#### Directions for this task
For this exercise, return exactly the lines of the material below that begin at the one with "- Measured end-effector" and stop after the one with "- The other".
_ _ _
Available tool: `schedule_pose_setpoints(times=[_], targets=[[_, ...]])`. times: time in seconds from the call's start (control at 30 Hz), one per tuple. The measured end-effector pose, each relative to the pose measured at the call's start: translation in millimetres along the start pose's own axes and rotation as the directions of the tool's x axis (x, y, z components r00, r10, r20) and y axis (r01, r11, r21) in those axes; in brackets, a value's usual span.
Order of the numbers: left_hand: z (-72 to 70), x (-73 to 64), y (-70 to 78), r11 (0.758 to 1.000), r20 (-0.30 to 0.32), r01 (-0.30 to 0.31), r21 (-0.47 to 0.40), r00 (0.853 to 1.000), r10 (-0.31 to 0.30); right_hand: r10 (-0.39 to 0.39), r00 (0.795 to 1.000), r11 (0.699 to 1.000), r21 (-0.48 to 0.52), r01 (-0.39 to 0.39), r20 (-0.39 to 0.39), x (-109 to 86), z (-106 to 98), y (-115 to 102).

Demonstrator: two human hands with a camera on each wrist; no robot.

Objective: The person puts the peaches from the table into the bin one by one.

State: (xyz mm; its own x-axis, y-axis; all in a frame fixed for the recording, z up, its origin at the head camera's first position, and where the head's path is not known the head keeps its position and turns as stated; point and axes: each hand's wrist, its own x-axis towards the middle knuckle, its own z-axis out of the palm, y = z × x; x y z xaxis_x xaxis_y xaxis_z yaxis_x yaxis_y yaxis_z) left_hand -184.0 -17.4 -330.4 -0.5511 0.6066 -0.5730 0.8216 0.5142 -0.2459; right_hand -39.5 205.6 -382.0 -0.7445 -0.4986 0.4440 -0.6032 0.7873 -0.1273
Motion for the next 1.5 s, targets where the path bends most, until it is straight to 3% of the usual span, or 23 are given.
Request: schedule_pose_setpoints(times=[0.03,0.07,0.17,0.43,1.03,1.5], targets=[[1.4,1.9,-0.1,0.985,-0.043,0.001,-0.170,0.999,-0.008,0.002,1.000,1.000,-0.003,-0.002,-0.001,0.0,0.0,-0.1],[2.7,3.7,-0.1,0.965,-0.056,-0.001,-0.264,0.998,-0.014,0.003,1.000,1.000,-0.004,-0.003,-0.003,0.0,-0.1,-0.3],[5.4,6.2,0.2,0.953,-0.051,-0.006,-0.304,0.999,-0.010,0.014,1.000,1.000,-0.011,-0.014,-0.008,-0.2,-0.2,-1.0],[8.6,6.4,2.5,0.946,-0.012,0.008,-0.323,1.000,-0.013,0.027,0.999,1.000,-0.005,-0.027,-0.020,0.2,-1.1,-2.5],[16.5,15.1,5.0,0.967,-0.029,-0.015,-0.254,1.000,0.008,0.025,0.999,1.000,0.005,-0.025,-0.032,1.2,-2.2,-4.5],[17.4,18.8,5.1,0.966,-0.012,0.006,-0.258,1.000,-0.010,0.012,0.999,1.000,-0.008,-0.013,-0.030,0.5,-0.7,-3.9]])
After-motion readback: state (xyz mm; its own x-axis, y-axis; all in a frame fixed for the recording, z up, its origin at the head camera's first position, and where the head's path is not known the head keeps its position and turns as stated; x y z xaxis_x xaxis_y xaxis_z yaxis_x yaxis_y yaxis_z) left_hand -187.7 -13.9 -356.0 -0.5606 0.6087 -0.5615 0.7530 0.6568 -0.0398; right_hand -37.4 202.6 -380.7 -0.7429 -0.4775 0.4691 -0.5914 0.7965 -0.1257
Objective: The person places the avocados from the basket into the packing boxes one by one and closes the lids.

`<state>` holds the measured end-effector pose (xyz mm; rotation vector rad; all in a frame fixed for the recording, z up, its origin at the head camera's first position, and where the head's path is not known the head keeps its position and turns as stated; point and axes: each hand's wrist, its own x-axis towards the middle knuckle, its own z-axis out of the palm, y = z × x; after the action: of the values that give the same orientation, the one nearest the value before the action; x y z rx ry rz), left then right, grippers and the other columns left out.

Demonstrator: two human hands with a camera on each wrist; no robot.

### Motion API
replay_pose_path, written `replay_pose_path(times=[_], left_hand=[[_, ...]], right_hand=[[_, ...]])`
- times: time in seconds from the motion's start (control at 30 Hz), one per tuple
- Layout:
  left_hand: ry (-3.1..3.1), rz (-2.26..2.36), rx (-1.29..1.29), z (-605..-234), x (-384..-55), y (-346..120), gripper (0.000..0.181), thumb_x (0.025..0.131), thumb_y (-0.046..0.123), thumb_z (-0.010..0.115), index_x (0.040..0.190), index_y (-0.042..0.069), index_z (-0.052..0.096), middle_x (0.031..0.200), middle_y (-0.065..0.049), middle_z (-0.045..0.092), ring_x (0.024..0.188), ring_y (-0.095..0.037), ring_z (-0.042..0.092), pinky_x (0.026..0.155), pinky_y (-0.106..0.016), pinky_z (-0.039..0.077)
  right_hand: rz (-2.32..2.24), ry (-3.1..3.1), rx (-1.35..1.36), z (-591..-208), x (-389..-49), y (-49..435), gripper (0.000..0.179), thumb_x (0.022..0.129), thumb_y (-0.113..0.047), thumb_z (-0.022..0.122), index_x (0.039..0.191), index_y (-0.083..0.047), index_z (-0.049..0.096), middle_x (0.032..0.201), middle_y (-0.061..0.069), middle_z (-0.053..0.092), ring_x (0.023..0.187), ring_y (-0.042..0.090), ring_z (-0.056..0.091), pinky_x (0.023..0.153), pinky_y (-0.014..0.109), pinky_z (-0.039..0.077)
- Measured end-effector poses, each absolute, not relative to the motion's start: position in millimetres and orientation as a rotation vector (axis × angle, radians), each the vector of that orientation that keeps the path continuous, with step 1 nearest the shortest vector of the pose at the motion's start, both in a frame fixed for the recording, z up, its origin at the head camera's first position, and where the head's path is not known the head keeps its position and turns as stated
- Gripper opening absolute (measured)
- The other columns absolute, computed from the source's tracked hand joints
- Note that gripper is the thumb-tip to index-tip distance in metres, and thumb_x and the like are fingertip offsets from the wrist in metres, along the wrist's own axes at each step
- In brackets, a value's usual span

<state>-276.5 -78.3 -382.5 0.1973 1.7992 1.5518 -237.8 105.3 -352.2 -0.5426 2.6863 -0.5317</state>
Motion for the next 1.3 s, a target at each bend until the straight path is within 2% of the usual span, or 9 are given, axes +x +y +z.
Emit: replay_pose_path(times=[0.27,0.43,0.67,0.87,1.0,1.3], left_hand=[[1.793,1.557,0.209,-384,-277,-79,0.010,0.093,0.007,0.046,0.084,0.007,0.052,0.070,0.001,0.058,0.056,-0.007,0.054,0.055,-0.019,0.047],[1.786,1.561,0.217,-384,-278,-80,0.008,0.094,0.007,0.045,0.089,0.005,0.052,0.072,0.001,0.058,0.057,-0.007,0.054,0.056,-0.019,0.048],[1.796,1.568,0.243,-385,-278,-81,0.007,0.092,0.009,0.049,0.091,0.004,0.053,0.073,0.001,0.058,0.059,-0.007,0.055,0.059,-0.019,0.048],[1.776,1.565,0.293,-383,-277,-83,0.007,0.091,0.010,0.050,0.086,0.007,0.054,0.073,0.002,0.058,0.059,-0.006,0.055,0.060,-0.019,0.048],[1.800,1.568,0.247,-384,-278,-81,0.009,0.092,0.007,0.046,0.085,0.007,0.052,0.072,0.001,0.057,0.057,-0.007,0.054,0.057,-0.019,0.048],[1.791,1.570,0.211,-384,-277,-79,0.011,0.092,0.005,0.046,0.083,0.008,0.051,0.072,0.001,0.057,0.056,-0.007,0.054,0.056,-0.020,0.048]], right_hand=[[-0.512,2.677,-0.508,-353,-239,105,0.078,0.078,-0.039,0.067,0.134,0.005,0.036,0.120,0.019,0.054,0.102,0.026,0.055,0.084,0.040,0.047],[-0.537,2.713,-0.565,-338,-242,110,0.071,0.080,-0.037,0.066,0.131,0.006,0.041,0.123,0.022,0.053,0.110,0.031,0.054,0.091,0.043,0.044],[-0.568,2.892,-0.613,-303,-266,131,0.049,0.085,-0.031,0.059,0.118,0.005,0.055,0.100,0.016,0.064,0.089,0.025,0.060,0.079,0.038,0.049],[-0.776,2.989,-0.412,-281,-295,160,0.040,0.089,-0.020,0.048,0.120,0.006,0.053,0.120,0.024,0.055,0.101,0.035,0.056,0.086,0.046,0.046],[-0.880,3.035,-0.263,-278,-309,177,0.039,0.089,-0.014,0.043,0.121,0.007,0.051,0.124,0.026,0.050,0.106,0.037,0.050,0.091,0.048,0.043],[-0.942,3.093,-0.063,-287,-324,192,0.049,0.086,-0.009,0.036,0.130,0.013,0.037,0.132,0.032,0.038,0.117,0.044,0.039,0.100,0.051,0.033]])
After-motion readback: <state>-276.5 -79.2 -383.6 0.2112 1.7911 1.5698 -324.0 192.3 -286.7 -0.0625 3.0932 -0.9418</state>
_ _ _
#### Output of the task
- Measured end-effector poses, each absolute, not relative to the motion's start: position in millimetres and orientation as a rotation vector (axis × angle, radians), each the vector of that orientation that keeps the path continuous, with step 1 nearest the shortest vector of the pose at the motion's start, both in a frame fixed for the recording, z up, its origin at the head camera's first position, and where the head's path is not known the head keeps its position and turns as stated
- Gripper opening absolute (measured)
- The other columns absolute, computed from the source's tracked hand joints

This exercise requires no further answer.